Repeat the listing in full, exactly as it stands.

________

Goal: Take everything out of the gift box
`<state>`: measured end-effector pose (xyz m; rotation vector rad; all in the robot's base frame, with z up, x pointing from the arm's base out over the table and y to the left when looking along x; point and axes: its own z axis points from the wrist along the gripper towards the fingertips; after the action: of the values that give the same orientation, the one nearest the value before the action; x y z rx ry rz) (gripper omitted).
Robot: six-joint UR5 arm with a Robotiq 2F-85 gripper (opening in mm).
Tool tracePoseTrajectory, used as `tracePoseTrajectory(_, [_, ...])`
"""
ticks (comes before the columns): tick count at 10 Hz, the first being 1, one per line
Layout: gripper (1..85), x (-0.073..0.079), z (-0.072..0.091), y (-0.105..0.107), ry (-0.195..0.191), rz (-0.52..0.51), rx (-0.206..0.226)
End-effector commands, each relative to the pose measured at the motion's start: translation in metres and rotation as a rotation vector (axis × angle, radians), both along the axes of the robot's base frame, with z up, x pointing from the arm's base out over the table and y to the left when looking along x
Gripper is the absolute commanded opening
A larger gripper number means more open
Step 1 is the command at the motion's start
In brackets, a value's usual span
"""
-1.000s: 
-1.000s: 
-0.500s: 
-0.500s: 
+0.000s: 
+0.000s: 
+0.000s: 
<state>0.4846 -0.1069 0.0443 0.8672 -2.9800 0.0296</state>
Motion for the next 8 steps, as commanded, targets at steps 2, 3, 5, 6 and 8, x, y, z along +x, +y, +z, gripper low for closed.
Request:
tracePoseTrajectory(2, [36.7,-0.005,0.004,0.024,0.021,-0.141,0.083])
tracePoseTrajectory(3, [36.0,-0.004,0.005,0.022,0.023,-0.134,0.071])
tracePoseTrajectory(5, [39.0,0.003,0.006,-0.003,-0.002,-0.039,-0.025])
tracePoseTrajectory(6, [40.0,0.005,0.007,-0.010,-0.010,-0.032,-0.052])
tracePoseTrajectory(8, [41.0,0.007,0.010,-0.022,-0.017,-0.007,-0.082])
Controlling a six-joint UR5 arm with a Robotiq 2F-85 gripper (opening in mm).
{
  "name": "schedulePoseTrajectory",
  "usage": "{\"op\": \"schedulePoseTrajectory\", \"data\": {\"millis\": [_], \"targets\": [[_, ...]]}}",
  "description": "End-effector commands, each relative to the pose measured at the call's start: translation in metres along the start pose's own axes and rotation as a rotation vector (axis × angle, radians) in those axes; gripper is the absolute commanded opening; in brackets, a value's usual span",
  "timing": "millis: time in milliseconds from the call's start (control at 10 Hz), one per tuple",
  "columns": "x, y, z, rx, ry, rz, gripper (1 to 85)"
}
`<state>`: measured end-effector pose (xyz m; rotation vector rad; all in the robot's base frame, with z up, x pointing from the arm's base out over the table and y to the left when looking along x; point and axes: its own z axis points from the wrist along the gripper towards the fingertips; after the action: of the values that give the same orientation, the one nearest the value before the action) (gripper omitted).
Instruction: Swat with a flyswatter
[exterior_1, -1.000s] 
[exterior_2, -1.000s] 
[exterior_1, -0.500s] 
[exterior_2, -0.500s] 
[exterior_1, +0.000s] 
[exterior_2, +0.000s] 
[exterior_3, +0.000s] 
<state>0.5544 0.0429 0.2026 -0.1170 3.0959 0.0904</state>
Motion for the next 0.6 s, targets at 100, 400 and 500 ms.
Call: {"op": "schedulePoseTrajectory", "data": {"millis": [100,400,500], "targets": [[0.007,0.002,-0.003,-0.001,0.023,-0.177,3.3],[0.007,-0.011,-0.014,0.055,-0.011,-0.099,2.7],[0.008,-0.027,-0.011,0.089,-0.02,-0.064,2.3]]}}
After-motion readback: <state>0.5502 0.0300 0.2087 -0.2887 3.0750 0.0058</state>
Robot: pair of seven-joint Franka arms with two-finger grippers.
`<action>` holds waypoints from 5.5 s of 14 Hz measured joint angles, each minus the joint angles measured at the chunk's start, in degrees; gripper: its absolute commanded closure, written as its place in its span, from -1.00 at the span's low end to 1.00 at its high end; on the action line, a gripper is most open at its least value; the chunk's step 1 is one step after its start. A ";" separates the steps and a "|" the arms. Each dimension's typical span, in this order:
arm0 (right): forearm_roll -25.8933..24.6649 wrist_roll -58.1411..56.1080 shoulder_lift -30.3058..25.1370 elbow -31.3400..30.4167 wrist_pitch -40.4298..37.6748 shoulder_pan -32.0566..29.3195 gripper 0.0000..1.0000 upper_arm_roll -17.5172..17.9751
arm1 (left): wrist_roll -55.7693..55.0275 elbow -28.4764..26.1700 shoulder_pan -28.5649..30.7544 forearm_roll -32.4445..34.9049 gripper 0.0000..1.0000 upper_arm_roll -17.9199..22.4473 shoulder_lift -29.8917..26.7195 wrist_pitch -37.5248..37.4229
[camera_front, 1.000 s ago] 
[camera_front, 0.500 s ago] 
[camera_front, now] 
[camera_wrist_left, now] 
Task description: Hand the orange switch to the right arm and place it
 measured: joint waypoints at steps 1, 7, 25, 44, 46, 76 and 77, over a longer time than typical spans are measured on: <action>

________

Exercise output:
Goal: Take everything out of the gift box
`<state>`: measured end-effector pose (xyz m; rotation vector rad; all in the robot's base frame, with z up, x pointing from the arm's base out over the table and y to the left when looking along x; point and axes: its own z axis points from the wrist along the gripper towards the fingertips; after the action: of the values that give the same orientation, the one nearest the value before the action; x y z rx ry rz) (gripper omitted).
Robot: six-joint UR5 arm with a Robotiq 2F-85 gripper (opening in mm).
Tool tracePoseTrajectory, used as `tracePoseTrajectory(_, [_, ...])`
"""
ticks (comes before the columns): tick count at 10 Hz, the first being 1, one per line
Layout: gripper (1..85), x (-0.073..0.079), z (-0.072..0.091), y (-0.105..0.107), ry (-0.195..0.191), rz (-0.52..0.51), rx (-0.206..0.226)
End-effector commands, each relative to the pose measured at the motion's start: translation in metres and rotation as a rotation vector (axis × angle, radians), both along the axes of the robot's base frame, with z up, x pointing from the arm's base out over the table and y to the left when looking along x
Gripper is the absolute commanded opening
A larger gripper number means more open
Step 1 is the command at the motion's start
In brackets, a value's usual span
"""
-1.000s: 
-1.000s: 
-0.500s: 
-0.500s: 
+0.000s: 
+0.000s: 
+0.000s: 
<state>0.4846 -0.1069 0.0443 0.8672 -2.9800 0.0296</state>
Motion for the next 8 steps, as commanded, targets at steps 2, 3, 5, 6 and 8, x, y, z along +x, +y, +z, gripper low for closed.
Request:
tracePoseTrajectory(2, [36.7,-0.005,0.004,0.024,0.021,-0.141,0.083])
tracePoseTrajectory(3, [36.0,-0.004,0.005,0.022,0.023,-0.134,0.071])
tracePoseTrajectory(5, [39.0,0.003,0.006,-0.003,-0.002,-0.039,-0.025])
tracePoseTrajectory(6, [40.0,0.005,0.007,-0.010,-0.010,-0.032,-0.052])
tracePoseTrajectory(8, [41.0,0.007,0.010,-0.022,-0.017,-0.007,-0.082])
Controlling a six-joint UR5 arm with a Robotiq 2F-85 gripper (opening in mm).
{
  "name": "schedulePoseTrajectory",
  "usage": "{\"op\": \"schedulePoseTrajectory\", \"data\": {\"millis\": [_], \"targets\": [[_, ...]]}}",
  "description": "End-effector commands, each relative to the pose measured at the call's start: translation in metres along the start pose's own axes and rotation as a rotation vector (axis × angle, radians) in those axes; gripper is the absolute commanded opening; in brackets, a value's usual span",
  "timing": "millis: time in milliseconds from the call's start (control at 10 Hz), one per tuple",
  "columns": "x, y, z, rx, ry, rz, gripper (1 to 85)"
}
`<state>`: measured end-effector pose (xyz m; rotation vector rad; all in the robot's base frame, with z up, x pointing from the arm's base out over the table and y to the left when looking along x; point and axes: its own z axis points from the wrist along the gripper towards the fingertips; after the action: of the values that give the same orientation, the one nearest the value before the action) (gripper omitted).
Instruction: Swat with a flyswatter
[exterior_1, -1.000s] 
[exterior_2, -1.000s] 
[exterior_1, -0.500s] 
[exterior_2, -0.500s] 
[exterior_1, +0.000s] 
[exterior_2, +0.000s] 
[exterior_3, +0.000s] 
<state>0.5544 0.0429 0.2026 -0.1170 3.0959 0.0904</state>
Motion for the next 0.6 s, targets at 100, 400 and 500 ms.
Call: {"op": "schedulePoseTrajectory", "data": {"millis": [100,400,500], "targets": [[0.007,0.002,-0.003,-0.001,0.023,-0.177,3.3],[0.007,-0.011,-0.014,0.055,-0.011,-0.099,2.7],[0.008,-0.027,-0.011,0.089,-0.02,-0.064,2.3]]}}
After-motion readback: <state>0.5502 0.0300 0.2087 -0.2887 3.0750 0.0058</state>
Robot: pair of seven-joint Franka arms with two-finger grippers.
`<action>` holds waypoints from 5.5 s of 14 Hz measured joint angles, each minus the joint angles measured at the chunk's start, in degrees; gripper: its absolute commanded closure, written as its place in its span, from -1.00 at the span's low end to 1.00 at its high end; on the action line, a gripper is most open at its least value; the chunk's step 1 is one step after its start. A ";" separates the steps and a "|" the arms. Each dimension's typical span, in this order:
arm0 (right): forearm_roll -25.8933..24.6649 wrist_roll -58.1411..56.1080 shoulder_lift -30.3058..25.1370 elbow -31.3400..30.4167 wrist_pitch -40.4298..37.6748 shoulder_pan -32.0566..29.3195 gripper 0.0000..1.0000 upper_arm_roll -17.5172..17.9751
arm1 (left): wrist_roll -55.7693..55.0275 elbow -28.4764..26.1700 shoulder_pan -28.5649..30.7544 forearm_roll -32.4445..34.9049 gripper 0.0000..1.0000 upper_arm_roll -17.9199..22.4473 shoulder_lift -29.8917..26.7195 wrist_pitch -37.5248..37.4229
[camera_front, 1.000 s ago] 
[camera_front, 0.500 s ago] 
[camera_front, now] 
[camera_wrist_left, now] 
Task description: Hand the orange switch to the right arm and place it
 measured: joint waypoints at steps 1, 7, 25, 44, 46, 76 and 77, over a longer time than typical spans are measured on: <action>

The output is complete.